The full listing should be reproduced exactly as it appears.

*** Opening Dataset section ***

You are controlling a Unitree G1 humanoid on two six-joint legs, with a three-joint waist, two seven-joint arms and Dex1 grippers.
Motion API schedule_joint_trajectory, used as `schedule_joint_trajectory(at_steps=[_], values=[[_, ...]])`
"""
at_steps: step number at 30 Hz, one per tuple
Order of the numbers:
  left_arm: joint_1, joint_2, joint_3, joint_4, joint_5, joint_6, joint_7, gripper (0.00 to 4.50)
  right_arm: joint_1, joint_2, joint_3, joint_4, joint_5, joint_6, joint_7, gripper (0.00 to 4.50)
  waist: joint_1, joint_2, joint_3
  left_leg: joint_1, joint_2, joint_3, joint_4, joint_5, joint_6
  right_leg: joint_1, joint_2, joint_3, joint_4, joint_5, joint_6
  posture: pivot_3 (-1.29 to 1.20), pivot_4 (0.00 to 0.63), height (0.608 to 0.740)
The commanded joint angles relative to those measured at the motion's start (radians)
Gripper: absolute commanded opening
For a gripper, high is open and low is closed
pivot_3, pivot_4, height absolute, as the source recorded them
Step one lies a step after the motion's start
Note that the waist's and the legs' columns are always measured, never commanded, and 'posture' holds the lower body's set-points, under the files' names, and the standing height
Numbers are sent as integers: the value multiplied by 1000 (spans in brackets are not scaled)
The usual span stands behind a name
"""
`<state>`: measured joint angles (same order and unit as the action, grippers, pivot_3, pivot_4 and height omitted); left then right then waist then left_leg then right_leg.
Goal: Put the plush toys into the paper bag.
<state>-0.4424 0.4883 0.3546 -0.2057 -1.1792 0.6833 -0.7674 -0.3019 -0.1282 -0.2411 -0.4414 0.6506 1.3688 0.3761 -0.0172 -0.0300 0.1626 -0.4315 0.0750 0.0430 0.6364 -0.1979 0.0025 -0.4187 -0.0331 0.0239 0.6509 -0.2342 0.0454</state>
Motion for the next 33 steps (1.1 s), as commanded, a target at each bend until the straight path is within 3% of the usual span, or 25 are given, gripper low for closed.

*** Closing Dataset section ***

Your response:
You are controlling a Unitree G1 humanoid on two six-joint legs, with a three-joint waist, two seven-joint arms and Dex1 grippers.
Motion API schedule_joint_trajectory, used as `schedule_joint_trajectory(at_steps=[_], values=[[_, ...]])`
"""
at_steps: step number at 30 Hz, one per tuple
Order of the numbers:
  left_arm: joint_1, joint_2, joint_3, joint_4, joint_5, joint_6, joint_7, gripper (0.00 to 4.50)
  right_arm: joint_1, joint_2, joint_3, joint_4, joint_5, joint_6, joint_7, gripper (0.00 to 4.50)
  waist: joint_1, joint_2, joint_3
  left_leg: joint_1, joint_2, joint_3, joint_4, joint_5, joint_6
  right_leg: joint_1, joint_2, joint_3, joint_4, joint_5, joint_6
  posture: pivot_3 (-1.29 to 1.20), pivot_4 (0.00 to 0.63), height (0.608 to 0.740)
The commanded joint angles relative to those measured at the motion's start (radians)
Gripper: absolute commanded opening
For a gripper, high is open and low is closed
pivot_3, pivot_4, height absolute, as the source recorded them
Step one lies a step after the motion's start
Note that the waist's and the legs' columns are always measured, never commanded, and 'posture' holds the lower body's set-points, under the files' names, and the standing height
Numbers are sent as integers: the value multiplied by 1000 (spans in brackets are not scaled)
The usual span stands behind a name
"""
`<state>`: measured joint angles (same order and unit as the action, grippers, pivot_3, pivot_4 and height omitted); left then right then waist then left_leg then right_leg.
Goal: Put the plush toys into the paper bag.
<state>-0.4424 0.4883 0.3546 -0.2057 -1.1792 0.6833 -0.7674 -0.3019 -0.1282 -0.2411 -0.4414 0.6506 1.3688 0.3761 -0.0172 -0.0300 0.1626 -0.4315 0.0750 0.0430 0.6364 -0.1979 0.0025 -0.4187 -0.0331 0.0239 0.6509 -0.2342 0.0454</state>
Motion for the next 33 steps (1.1 s), as commanded, a target at each bend until the straight path is within 3% of the usual span, or 25 are given, gripper low for closed.

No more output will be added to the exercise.